Notes for using Unicode with Python 2.x

Python is very Unicode friendly, but there are still a few quirks that people new to the language (or not so new!) need to assimilate in order to use Unicode effectively.

To avoid going over old ground, for a primer please see this excellent article on using Unicode with Python. Here, I want to talk about some of the corner cases remaining after you've absorbed the great advice in that article.

This is not, of course, to say that Unicode support in Python is in any way buggy. Nay, Python's Unicode support is a unique snowflake, perfect in its own special way. It's just us flawed humans who have trouble appreciating fully its snowy beauty, especially if we're not Dutch.

And of course, all strings are Unicode in Python 3.0. That and the new syntax for extended iterable unpacking are the two main reasons I'm looking forward to Python 3.0. But alas, we'll have to enjoy the unique aspects of Unicode in Python for a bit more, now.

Input

I like to keep my programs as bastions of sanity, where all text is handled as Unicode.
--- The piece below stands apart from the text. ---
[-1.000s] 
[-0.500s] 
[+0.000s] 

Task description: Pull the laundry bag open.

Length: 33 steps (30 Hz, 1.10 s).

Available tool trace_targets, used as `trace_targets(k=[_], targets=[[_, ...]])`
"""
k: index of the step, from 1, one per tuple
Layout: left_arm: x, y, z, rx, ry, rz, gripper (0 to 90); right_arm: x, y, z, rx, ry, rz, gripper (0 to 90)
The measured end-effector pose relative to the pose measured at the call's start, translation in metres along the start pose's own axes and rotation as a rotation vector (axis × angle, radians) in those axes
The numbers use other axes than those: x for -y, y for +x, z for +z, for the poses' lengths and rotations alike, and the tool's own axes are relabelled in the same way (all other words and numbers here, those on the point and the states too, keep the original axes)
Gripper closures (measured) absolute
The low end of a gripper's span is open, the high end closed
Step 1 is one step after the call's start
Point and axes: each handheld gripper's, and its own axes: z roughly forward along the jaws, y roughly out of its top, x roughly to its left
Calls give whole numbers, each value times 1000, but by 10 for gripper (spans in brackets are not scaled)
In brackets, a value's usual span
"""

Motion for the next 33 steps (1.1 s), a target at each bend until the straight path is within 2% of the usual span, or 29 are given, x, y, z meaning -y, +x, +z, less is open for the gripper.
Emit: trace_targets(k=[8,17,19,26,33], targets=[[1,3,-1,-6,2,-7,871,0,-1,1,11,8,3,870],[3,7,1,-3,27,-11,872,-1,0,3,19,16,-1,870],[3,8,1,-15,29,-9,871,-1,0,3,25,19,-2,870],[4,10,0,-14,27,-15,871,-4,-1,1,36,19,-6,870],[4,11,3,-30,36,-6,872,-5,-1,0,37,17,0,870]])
I thus try to put gatekeepers on all code accepting input, passing it on to the rest of the program logic as Unicode.

Programs that fail to do this often break when dealing with text input that they were sure would be fine as "ascii." One example of this is file paths. Programmers generally expect paths to be in nice, ASCII characters, and that's why their scripts often break when I run them on my Japanese system. For example, on my system the Desktop folder contains Japanese characters:

C:\Documents and Settings\Ryan Ginstrom\デスクトップ\

When a random python script breaks when run from my Desktop folder, I peek inside, and it's invariably because the programmer never expected the path to contain characters that couldn't be expressed as ASCII.

Put it into Unicode as soon as you get it.
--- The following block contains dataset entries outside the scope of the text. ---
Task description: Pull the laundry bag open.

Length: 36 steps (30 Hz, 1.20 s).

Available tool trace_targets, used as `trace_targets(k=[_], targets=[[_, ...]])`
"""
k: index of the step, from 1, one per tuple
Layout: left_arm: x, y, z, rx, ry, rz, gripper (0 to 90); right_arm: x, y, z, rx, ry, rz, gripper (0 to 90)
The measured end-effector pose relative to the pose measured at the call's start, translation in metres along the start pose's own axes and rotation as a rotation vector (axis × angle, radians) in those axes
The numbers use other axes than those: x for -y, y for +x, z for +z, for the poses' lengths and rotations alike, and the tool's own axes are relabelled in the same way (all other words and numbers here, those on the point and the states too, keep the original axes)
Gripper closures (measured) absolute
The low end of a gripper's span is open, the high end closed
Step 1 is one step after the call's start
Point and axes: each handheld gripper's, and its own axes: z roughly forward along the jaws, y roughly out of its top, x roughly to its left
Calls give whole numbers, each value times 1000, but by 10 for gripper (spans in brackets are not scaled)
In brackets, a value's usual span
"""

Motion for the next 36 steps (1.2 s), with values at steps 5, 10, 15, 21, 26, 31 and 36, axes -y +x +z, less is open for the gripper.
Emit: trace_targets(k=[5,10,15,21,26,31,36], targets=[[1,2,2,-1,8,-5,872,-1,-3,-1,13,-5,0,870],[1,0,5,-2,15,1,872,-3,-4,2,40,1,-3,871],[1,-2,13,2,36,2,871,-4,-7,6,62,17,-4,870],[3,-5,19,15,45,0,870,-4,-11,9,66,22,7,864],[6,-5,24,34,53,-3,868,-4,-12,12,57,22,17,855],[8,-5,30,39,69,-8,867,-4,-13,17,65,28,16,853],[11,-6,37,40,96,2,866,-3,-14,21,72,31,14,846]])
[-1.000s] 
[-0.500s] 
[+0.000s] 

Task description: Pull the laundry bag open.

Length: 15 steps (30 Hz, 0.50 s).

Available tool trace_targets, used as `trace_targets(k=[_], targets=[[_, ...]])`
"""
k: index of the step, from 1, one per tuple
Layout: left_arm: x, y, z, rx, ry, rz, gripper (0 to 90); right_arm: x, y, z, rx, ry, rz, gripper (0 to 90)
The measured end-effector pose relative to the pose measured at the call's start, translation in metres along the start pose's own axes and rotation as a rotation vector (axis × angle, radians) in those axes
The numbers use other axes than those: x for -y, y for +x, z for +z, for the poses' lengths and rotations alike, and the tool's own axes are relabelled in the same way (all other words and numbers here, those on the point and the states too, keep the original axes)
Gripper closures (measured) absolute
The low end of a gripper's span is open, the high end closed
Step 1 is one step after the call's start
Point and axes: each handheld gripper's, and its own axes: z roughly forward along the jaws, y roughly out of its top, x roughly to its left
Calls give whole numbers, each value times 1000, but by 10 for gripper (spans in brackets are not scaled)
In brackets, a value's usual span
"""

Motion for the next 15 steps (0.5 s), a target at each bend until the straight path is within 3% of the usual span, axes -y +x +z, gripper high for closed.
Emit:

As mentioned in the article above, the codecs module makes reading text files as Unicode very simple:

import codecs
unitext = codecs.open("/data.txt", encoding="utf-8").read()
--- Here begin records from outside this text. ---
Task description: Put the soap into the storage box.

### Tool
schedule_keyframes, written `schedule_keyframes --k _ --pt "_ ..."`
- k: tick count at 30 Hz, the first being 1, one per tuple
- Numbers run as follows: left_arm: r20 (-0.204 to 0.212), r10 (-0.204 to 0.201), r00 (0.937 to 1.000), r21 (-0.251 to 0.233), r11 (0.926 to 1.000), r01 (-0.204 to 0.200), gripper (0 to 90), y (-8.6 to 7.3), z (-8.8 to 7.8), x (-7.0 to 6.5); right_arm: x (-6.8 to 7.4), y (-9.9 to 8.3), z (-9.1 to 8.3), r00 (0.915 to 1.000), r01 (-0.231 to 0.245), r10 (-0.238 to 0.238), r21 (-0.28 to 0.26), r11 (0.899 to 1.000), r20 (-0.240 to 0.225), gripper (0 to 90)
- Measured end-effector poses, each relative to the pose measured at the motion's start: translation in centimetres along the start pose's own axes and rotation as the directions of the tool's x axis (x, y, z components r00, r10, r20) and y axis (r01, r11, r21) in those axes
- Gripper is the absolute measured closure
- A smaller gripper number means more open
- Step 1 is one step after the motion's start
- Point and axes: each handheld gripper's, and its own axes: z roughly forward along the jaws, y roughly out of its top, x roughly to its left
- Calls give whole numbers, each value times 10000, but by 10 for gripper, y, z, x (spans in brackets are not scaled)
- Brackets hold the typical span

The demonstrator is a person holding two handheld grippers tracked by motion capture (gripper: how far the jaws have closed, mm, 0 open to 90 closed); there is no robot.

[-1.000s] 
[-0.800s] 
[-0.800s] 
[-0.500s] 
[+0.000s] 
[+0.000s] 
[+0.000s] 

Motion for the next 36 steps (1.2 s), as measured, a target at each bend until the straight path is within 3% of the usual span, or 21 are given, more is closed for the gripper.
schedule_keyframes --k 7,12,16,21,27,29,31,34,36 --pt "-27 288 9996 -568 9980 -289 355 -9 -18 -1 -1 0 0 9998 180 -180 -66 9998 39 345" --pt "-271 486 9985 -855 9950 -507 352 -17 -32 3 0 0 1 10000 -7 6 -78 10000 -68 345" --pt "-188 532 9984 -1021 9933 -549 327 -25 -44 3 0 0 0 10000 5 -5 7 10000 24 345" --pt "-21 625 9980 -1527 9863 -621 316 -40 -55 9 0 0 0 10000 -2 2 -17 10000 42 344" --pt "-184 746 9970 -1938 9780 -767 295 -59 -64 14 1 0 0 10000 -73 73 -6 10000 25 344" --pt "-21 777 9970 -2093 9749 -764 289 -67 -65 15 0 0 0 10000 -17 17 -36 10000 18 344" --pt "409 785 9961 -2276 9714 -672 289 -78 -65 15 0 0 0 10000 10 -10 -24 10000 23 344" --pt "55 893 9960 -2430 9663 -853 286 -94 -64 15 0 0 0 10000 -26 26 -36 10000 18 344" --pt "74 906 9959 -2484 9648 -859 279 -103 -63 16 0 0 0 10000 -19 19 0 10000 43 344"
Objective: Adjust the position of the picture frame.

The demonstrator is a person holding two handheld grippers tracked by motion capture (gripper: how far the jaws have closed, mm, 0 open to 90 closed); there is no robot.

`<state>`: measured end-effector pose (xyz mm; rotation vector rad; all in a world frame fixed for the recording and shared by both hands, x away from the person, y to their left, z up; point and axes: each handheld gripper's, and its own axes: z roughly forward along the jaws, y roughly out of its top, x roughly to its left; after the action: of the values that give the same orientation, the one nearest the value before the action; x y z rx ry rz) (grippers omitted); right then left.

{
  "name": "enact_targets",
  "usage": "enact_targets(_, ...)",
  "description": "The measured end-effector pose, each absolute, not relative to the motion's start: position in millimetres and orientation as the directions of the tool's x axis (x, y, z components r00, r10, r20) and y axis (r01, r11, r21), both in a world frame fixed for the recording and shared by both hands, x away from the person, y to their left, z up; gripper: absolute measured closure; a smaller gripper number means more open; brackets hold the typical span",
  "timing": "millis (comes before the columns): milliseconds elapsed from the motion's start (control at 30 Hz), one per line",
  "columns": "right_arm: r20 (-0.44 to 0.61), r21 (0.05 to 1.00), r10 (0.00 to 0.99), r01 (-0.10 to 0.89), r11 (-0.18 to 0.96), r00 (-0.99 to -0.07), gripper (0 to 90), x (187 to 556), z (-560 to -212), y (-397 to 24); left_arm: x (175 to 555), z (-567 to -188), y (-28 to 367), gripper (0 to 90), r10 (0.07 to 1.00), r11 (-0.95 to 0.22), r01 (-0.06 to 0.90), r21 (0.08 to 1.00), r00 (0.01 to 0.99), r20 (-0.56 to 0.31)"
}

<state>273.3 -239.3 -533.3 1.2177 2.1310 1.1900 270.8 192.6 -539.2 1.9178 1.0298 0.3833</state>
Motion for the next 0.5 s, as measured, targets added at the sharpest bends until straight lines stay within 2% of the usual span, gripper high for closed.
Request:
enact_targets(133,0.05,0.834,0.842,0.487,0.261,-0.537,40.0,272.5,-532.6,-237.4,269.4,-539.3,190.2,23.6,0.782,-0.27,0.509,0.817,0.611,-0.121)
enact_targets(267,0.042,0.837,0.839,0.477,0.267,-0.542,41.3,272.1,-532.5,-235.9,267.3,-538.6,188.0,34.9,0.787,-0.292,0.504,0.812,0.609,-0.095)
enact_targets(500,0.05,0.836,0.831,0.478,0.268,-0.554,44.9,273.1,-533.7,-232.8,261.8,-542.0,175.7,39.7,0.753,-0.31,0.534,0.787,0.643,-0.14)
There are just a couple of twists to watch out for when using the codecs module.

  1. It obviously can't guess the encoding; you've got to figure this out yourself.
  2. open() converts the UTF-8 byte-order mark (BOM) ('\xef\xbb\xbf') into the UTF-16 BOM character ('\ufeff'), while removing the UTF-16 and UTF-16BE BOMs. This might not be what you expected.

Because of these shortcomings unique aspects of the codecs module, I normally use the chardet module in a custom function to get a random (i.e. user-supplied) text file as Unicode:

def bytes2unicode(bytes, errors='replace'):
    """Convert a byte string into Unicode

    Have to chop off the BOM by hand.
    Usage:
    text = bytes2unicode(open("somefile.txt", "rb").read())
    "
""

    encodings = ((codecs.BOM_UTF8, "utf-8"),
        (codecs.BOM_UTF16_LE, "utf-16"),
        (codecs.BOM_UTF16_BE, "UTF-16BE"))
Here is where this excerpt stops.